Analyzing the details of recessive revenue
Try to buy a car. What is happening? You feel ripped off by that car dealer which probably has the worst reputation in the sales guild. A friend of ours found the perfect car. But the sales guy was so pushy and so aggressive that she left the store. It took another month until she found the equivalent car and be prepared through online research so she exactly knew what to buy, where to buy and what to pay. As a result she bought much later than she planned to. And so many of us have seen this same behavior with friends and with ourselves.

I tried to add an additional cable TV connection at another place. Not only that the customer unfriendly voice recognition system and out sourced call centers are rather incompetent, the available plans are so complicated and vary every day that I hung up and it took me two more month until I finally ordered it because I really had to. Just forget about some cool extras – many of us just buy what you absolutely need. And this is not because we have no money – but because we just don’t want to deal with those companies. Again you buy less and much later.

Try by a cell phone. The sales information, the plans and the sales methods are like 25 years old. Buy an Apple iPhone and you need to stand in artificially created lines to activate the phone to make it look more attractive. How can just a few weeks later people download millions of gadgets when only a few 20 per store can get activated? Better wait until the artificial hype is over and be treated as a welcome customer. Purchase delayed by 2-3 month.

Want to book a vacation. Ohhh what a drama. You wait until you know it is really about time because all those offers are so complicated and since there is no such thing called travel agency who has some friendly local representatives, you order online – cheap – late.

Buy some new clothes. You only can get what the industry is producing right now, dependent of the season, dependent on surveyed fashion trends and based on regional aspects of their purchasing departments. So the selection is highly limited, optimized, maximized in accordance to some business process automation suggestion. You simply buy less.

Now buy food. Grocery store consolidation has reduced the product variety, quality has shrunk and with less consumption the personal is now less and cheaper. You buy what you find and many get fancy by going to WholeFoods and Trader Joe’s despite the higher price. But isn’t it interesting that the super expensive Whole Food is very successful?

I can go on and on and see one interesting pattern across the board – purchases are made later by approximately one or two month at least. A delay of 2 month or 1/6th of a year translates to 16% reduction in revenue. But that is only for the goods and services we HAVE TO HAVE – or believe so. Now add the other little things that we buy or not buy and never buy just because we are sick of the bad service that is provided. An over all revenue reduction of 20% for an economy that is used to think in 3 or more percent growth – that is RECESSIVE and if we don’t wake up it will get DEPRESSIVE!

Now think about the initial customer contacts:
Call a business and you will need to dial 2 – dial 6 – dial 7 – dial 1 then land at an  outsourced call center that hardly speaks English and only has a repertoire of some 20 – 30 questions. As a customer or prospect I just feel how much I’m worth to the company I try to contact. THAT CAN BE CHANGED – RIGHT?

Business Process Automation
BPI is one of the main topics of most companies.
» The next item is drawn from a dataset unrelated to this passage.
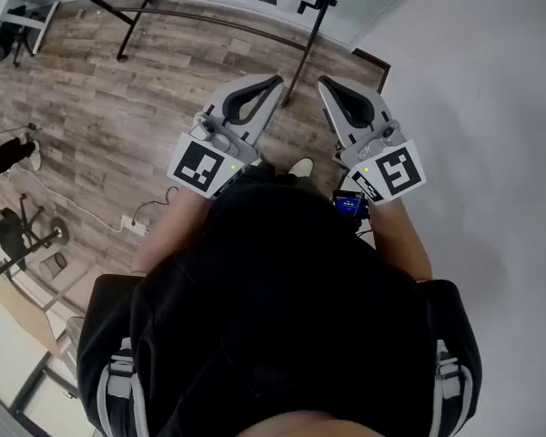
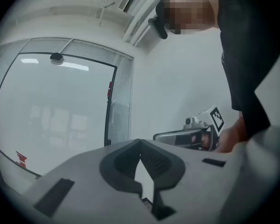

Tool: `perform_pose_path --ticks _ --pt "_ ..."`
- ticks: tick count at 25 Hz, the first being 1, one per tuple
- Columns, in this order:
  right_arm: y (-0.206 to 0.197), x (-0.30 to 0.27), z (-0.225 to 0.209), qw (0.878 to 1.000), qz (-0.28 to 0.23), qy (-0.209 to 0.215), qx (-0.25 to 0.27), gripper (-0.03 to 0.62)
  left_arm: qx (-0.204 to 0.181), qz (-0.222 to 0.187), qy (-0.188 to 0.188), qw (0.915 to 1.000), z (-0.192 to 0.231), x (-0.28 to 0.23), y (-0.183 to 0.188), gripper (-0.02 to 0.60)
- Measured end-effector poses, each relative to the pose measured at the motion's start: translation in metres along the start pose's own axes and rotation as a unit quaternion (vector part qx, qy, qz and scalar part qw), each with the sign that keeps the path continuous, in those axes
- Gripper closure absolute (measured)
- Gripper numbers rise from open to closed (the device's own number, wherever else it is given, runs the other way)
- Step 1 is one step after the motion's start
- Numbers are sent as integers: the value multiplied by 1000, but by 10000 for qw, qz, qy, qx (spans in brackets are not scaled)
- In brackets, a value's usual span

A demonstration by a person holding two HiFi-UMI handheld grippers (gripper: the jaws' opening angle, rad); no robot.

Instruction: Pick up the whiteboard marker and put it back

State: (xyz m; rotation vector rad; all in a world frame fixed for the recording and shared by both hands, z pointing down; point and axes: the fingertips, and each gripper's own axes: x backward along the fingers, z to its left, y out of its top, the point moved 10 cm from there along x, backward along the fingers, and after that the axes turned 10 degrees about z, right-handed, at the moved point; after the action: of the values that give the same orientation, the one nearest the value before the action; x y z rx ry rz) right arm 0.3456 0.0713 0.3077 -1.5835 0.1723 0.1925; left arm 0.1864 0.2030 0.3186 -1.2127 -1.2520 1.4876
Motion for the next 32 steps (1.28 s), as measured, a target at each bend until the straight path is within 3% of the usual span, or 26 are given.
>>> perform_pose_path --ticks 21,32 --pt "8 -47 50 9996 89 259 -20 600 100 -4 306 9995 31 61 -6 578" --pt "16 -88 78 9996 138 250 -55 600 201 -144 204 9995 64 96 -7 578"
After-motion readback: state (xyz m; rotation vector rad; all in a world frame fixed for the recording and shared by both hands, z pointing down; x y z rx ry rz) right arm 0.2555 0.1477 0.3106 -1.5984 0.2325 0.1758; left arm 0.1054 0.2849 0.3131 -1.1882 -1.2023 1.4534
Business processes are so deeply optimized that as a customer or prospect I’m hardly playing any role. It’s all about the internal processes. The focus then includes quickly compliance issues, information flow, disclaimers and who can provide what information. At the end nobody can say anything. Corporations became so closed that again a business relationship is hardly possible. I’ve seen user groups collecting contact information from a vendors sales people to get in touch with them. It sounds unbelievable but even the customers can’t talk to sales people to buy updates (A still multi B$ telecommunication company). THAT CAN BE CHANGED – RIGHT?

Information Flow
While businesses make it much harder to get to relevant information, users are forced to dig through forums, blogs, communities to find information. The only information flow is mass emails, advertising, sponsored link with all the same – excuse me – bullshit nobody really want’s to read. I asked participants in an event “who trusts or even just cares about advertising?” all I got as an answer was a laughter. Still approximately 1 Trillion Dollar is spend in advertising and advertising related initiatives – unfortunately it’s no longer bringing any results. In general business simply lost the sense for their most precious good – customers. THAT CAN BE CHANGED – RIGHT?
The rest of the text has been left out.